In simulation studies, the proposed method outperformed the competing methods exomePeak and MeTPeak, especially when an excess of zeros were present in the data. In real MeRIP-seq data analysis, the proposed method identified methylation sites that were more consistent with biological knowledge, and had better spatial resolution compared to the other methods.
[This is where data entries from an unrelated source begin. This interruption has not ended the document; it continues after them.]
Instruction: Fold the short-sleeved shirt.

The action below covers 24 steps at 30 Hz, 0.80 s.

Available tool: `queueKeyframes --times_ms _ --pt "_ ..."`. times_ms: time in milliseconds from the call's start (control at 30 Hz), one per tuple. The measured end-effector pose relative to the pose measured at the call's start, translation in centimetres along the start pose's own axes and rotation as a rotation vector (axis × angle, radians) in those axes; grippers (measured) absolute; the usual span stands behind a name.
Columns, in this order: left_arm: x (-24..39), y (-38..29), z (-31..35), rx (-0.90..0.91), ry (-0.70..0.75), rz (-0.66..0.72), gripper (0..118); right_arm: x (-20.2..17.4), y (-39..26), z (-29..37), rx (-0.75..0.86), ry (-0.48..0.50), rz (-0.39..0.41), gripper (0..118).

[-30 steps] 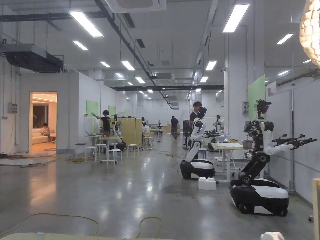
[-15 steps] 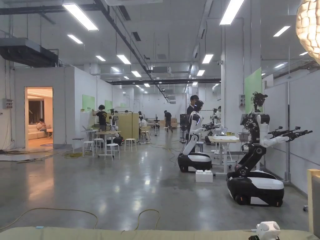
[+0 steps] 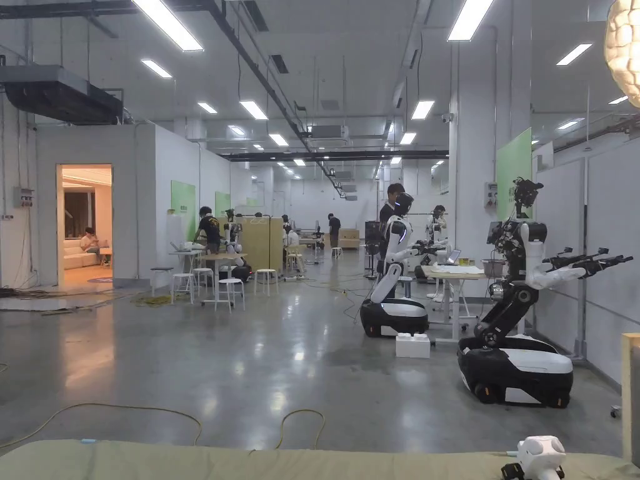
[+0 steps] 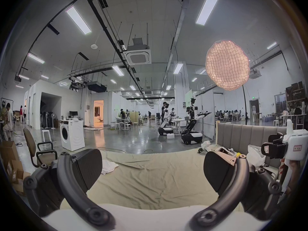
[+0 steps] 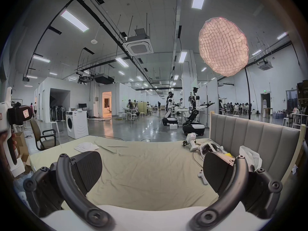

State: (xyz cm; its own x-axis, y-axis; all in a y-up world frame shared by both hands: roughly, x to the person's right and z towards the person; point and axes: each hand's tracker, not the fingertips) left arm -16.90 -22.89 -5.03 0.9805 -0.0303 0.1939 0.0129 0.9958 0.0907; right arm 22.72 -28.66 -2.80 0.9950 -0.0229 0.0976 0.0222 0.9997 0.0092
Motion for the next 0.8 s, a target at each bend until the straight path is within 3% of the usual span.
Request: queueKeyframes --times_ms 233,300,400,467,567,667,800 --pt "-0.1 0.1 -0.5 -0.023 -0.021 0.002 118 0.0 -0.1 0.2 -0.029 0.009 -0.053 118" --pt "0.0 0.1 -0.6 -0.016 -0.021 0.002 118 0.3 0.5 -0.7 -0.085 0.022 -0.149 118" --pt "0.0 0.2 -0.8 -0.017 -0.032 0.012 118 0.8 1.1 -1.3 -0.125 0.126 -0.326 118" --pt "0.1 0.3 -0.8 -0.018 -0.037 0.016 118 0.6 1.6 -1.7 -0.166 0.099 -0.446 118" --pt "0.0 0.4 -1.2 -0.042 -0.053 0.036 118 0.2 2.4 -3.1 -0.390 0.078 -0.579 118" --pt "0.0 0.4 -1.4 -0.049 -0.059 0.053 118 0.3 1.8 -3.8 -0.457 0.184 -0.671 118" --pt "-0.1 0.3 -1.4 -0.049 -0.067 0.054 118 0.1 1.6 -3.7 -0.390 0.164 -0.668 118"
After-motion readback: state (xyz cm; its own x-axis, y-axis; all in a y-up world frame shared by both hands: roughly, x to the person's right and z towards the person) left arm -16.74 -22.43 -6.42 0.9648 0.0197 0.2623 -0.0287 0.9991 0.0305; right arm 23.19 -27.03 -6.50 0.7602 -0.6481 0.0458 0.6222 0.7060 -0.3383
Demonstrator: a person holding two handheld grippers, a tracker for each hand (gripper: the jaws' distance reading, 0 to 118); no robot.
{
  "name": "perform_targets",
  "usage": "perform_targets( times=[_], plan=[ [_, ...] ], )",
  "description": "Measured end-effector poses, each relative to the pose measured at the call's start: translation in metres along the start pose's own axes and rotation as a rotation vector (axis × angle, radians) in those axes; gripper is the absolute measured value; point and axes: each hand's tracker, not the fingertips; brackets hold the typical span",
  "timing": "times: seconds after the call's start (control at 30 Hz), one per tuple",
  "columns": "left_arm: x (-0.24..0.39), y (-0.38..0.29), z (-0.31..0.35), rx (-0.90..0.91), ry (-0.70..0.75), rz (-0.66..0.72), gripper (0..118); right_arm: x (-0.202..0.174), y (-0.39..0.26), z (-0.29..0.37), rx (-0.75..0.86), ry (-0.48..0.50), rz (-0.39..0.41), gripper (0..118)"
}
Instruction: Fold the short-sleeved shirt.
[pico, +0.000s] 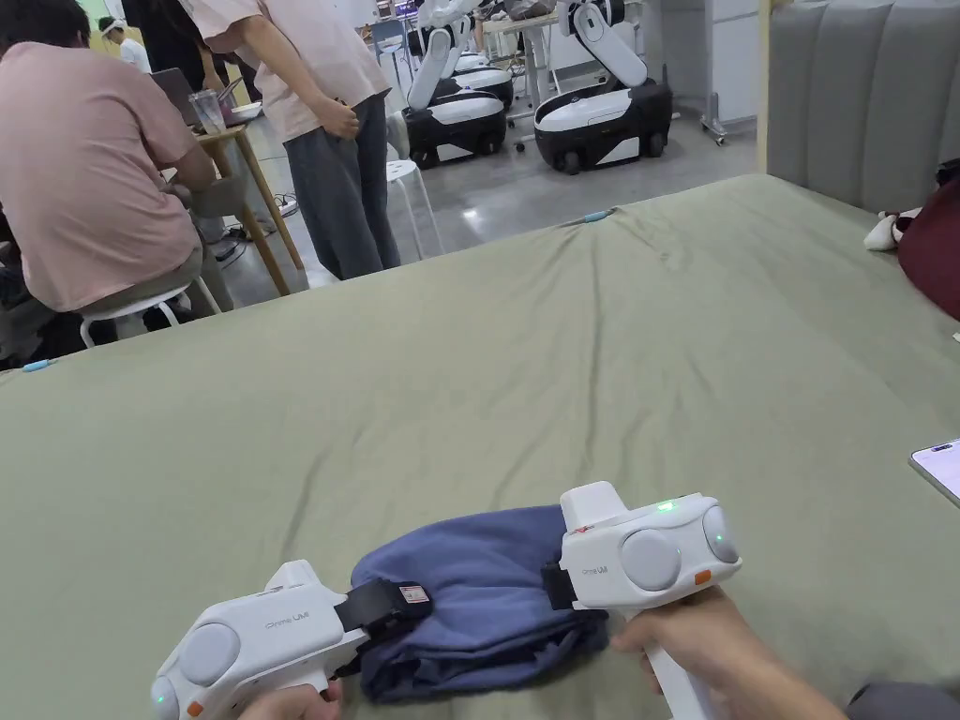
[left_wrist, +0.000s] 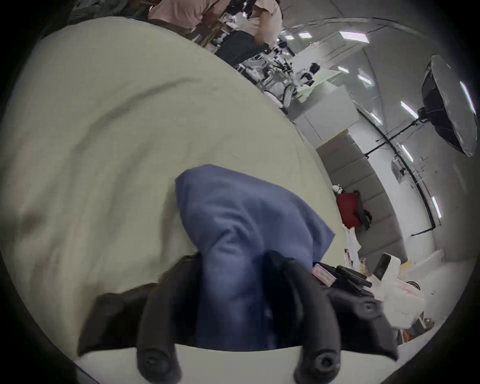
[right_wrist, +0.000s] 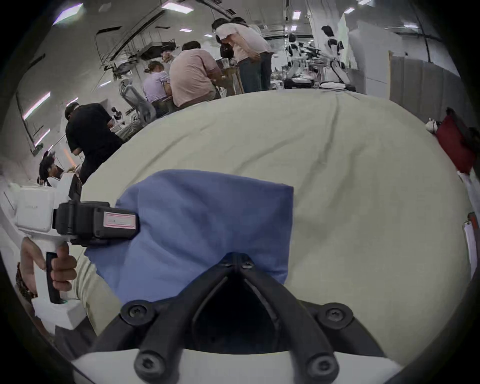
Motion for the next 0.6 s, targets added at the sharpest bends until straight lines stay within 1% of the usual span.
perform_targets(
  times=[0.03, 0.07, 0.13, 0.23, 0.3, 0.37, 0.4, 0.53, 0.6],
  plan=[
    [0.001, 0.002, 0.002, -0.001, -0.020, 0.007, 24, 0.001, 0.000, 0.001, 0.001, 0.002, -0.006, 0],
    [0.000, 0.004, 0.005, -0.005, -0.052, 0.056, 24, 0.000, 0.001, 0.001, -0.001, 0.000, -0.008, 0],
    [-0.001, 0.009, 0.014, -0.001, -0.052, 0.027, 21, -0.006, 0.004, 0.003, -0.011, -0.021, 0.005, 0],
    [-0.008, 0.018, 0.030, -0.009, -0.100, 0.033, 17, -0.024, 0.011, 0.006, -0.022, -0.068, 0.047, 0],
    [-0.014, 0.025, 0.042, 0.010, -0.107, 0.003, 17, -0.042, 0.016, 0.009, -0.020, -0.074, 0.084, 0],
    [-0.029, 0.038, 0.059, 0.027, -0.076, -0.070, 17, -0.067, 0.025, 0.010, -0.008, -0.113, 0.165, 0],
    [-0.039, 0.044, 0.070, 0.033, -0.078, -0.074, 17, -0.081, 0.030, 0.012, 0.014, -0.118, 0.206, 0],
    [-0.094, 0.074, 0.131, 0.073, -0.073, -0.055, 17, -0.149, 0.059, 0.009, 0.120, -0.097, 0.287, 0],
    [-0.126, 0.090, 0.166, 0.108, -0.029, -0.070, 17, -0.188, 0.073, 0.000, 0.190, -0.088, 0.326, 0]
  ],
)
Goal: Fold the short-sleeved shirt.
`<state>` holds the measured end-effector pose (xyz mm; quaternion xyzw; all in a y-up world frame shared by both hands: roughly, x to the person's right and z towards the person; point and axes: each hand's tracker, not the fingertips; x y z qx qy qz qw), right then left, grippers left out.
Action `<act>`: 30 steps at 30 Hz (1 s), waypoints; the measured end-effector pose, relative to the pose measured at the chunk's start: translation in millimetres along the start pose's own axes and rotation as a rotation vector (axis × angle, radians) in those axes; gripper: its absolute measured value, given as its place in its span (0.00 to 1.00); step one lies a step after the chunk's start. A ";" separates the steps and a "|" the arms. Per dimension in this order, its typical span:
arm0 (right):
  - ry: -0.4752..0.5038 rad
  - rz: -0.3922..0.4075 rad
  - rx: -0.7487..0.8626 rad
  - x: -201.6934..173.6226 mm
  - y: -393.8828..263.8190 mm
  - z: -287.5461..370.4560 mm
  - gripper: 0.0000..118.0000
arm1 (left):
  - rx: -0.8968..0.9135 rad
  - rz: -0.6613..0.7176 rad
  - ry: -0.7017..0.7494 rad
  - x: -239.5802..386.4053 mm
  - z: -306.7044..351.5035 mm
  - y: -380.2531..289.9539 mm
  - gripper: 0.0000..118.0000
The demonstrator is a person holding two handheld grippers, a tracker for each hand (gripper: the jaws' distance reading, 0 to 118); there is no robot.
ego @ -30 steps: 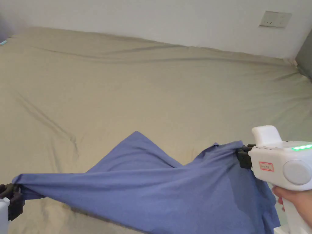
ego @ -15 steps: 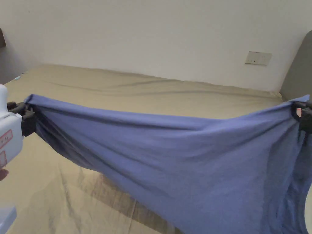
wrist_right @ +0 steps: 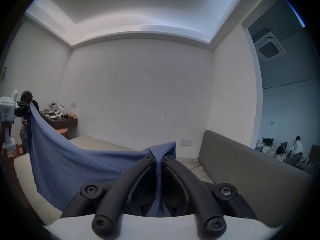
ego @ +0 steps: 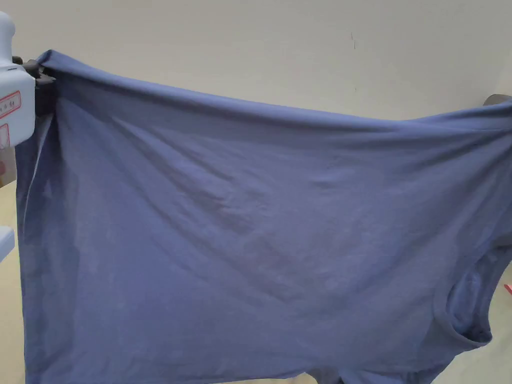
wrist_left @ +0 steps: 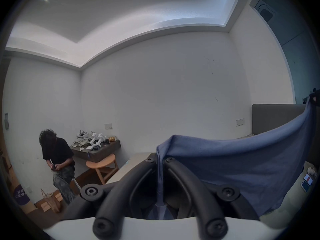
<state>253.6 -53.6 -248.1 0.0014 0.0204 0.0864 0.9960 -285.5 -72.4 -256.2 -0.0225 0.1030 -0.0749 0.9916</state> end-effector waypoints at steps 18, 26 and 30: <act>-0.013 0.039 -0.026 -1.3 52.8 -133.8 0.05 | -0.051 -0.055 0.012 -0.2 -116.8 55.1 0.02; -0.063 0.095 -0.014 -2.8 77.0 -226.6 0.05 | -0.077 -0.065 0.031 16.4 -202.8 75.1 0.02; -0.079 0.109 -0.004 -2.7 84.4 -266.4 0.05 | -0.081 -0.063 0.033 19.0 -245.6 79.2 0.02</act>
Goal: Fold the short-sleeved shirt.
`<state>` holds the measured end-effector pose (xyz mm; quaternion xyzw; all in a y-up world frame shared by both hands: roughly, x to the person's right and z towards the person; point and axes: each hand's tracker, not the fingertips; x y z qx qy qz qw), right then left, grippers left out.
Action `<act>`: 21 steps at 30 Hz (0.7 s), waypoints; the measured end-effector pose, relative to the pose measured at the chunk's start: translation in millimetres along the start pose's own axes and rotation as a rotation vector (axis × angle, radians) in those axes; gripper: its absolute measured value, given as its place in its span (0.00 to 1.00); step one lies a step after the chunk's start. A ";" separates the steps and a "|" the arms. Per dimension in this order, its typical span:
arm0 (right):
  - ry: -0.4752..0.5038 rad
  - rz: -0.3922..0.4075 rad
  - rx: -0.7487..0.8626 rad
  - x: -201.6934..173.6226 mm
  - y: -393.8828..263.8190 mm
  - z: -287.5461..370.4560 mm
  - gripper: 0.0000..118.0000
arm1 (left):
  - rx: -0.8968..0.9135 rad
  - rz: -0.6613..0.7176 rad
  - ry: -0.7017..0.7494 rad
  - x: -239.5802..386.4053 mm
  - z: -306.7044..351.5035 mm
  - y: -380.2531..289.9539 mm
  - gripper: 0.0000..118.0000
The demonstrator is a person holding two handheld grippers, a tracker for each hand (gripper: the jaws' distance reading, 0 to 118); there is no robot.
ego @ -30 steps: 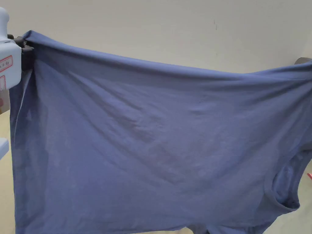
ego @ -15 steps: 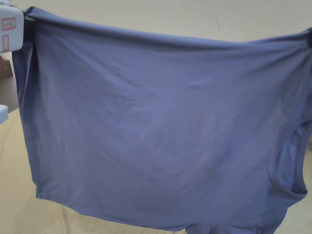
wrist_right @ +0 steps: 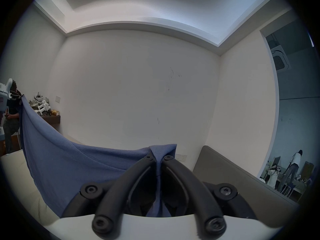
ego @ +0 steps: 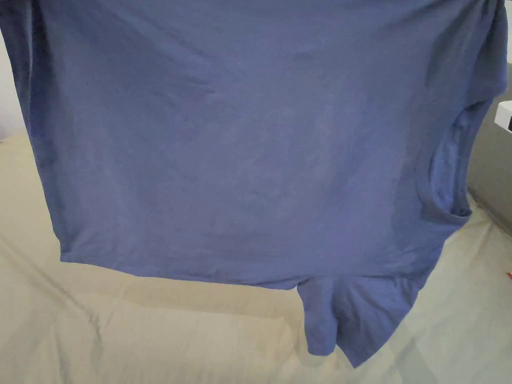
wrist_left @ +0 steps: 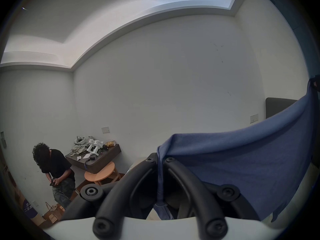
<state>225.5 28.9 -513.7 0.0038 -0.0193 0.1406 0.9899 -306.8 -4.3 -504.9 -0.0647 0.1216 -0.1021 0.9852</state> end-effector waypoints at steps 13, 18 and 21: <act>0.006 -0.002 -0.102 -22.9 -68.1 -77.8 0.05 | -0.090 -0.034 -0.013 38.3 -101.6 -54.9 0.02; 0.064 -0.019 -0.210 -39.4 -138.6 -80.9 0.05 | -0.178 -0.062 -0.039 56.0 -118.5 -123.1 0.02; 0.119 -0.086 -0.291 -42.8 -194.7 -79.9 0.05 | -0.261 -0.055 -0.076 61.4 -121.0 -171.1 0.02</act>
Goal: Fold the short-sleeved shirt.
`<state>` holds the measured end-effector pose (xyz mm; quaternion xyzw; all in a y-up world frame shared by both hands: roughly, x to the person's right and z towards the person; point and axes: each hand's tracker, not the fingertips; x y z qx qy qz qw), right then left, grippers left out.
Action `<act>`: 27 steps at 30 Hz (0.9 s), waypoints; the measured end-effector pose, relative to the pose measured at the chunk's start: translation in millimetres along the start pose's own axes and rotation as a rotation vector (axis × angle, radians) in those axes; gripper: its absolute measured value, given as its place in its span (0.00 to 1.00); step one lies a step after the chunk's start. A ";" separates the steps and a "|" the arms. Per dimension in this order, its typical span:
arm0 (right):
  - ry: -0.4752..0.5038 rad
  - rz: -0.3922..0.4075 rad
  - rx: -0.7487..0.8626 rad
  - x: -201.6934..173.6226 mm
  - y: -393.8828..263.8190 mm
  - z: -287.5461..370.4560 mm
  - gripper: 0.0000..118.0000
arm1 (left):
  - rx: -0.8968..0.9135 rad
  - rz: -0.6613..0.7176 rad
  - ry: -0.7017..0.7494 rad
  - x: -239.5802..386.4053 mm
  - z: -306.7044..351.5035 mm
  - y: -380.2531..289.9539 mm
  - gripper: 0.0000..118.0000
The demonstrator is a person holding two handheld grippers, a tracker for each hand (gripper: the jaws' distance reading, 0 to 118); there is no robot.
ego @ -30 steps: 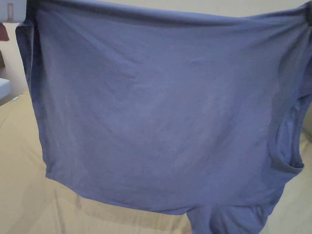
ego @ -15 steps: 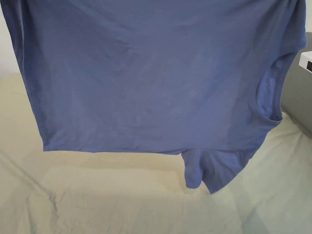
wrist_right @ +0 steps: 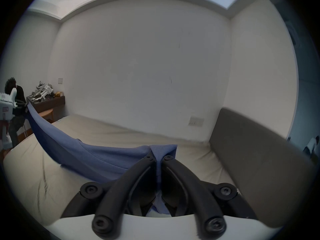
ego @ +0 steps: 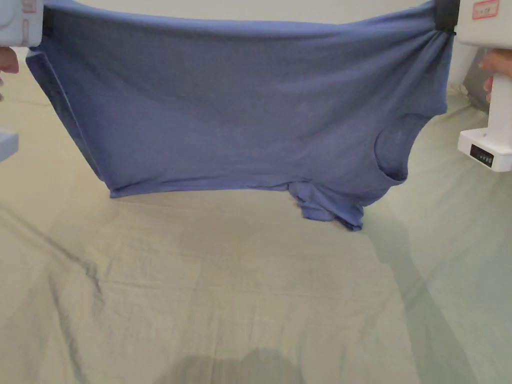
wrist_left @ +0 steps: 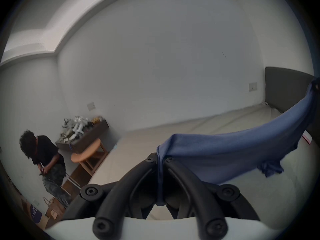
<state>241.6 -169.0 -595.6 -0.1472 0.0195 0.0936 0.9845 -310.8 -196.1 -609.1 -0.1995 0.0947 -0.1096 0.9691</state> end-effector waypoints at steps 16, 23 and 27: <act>0.119 0.075 -0.401 -47.4 -279.3 136.1 0.05 | -0.402 -0.167 -0.164 45.8 136.5 -304.1 0.02; 0.204 0.139 -0.609 -70.5 -372.3 226.5 0.05 | -0.553 -0.296 -0.187 49.6 198.3 -402.1 0.02; 0.220 0.096 -0.686 -64.5 -389.9 255.7 0.05 | -0.589 -0.343 -0.184 42.6 229.0 -425.1 0.02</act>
In this study, we develop a Bayesian hierarchical model to identify methylation peaks in MeRIP-seq data. The proposed method has a competitive edge over existing methods in terms of accuracy, robustness and spatial resolution.
最近出现的甲基化RNA免疫沉淀测序(MeRIP-seq)技术为RNA表观遗传学研究提供了新的视角。这个新的生物信息学问题需要有效且强大的峰检测算法,以便从MeRIP-seq数据中检测mRNA甲基化位点。
我们提出了一种贝叶斯层次模型来从MeRIP-seq数据中检测甲基化位点。我们的建模方法包括几个重要特征。首先,通过部署零膨胀负二项式模型对零膨胀和过度分散的计数进行建模。其次,纳入隐藏马尔可夫模型(HMM)以考虑相邻读数富集的空间依赖性。第三,我们的贝叶斯推理允许所提出的模型在参数估计中借用优势,这在处理少量重复的MeRIP-seq数据时大大提高了模型稳定性。我们使用马尔可夫链蒙特卡罗(MCMC)算法以一种方式同时推断模型参数。R Shiny演示可在https://qiwei.shinyapps.io/BaySeqPeak获得,R/C++代码可在https://github.com/liqiwei2000/BaySeqPeak获得。
在模拟研究中,所提出的方法优于竞争方法外显子峰(exomePeak)和甲基化峰检测方法(MeTPeak),特别是当数据中存在大量零时。在实际的MeRIP-seq数据分析中,所提出的方法识别出的甲基化位点与生物学知识更一致,并且与其他方法相比具有更好的空间分辨率。
在本研究中,我们开发了一种贝叶斯层次模型来识别MeRIP-seq数据中的甲基化峰。所提出的方法在准确性、稳健性和空间分辨率方面比现有方法具有竞争优势。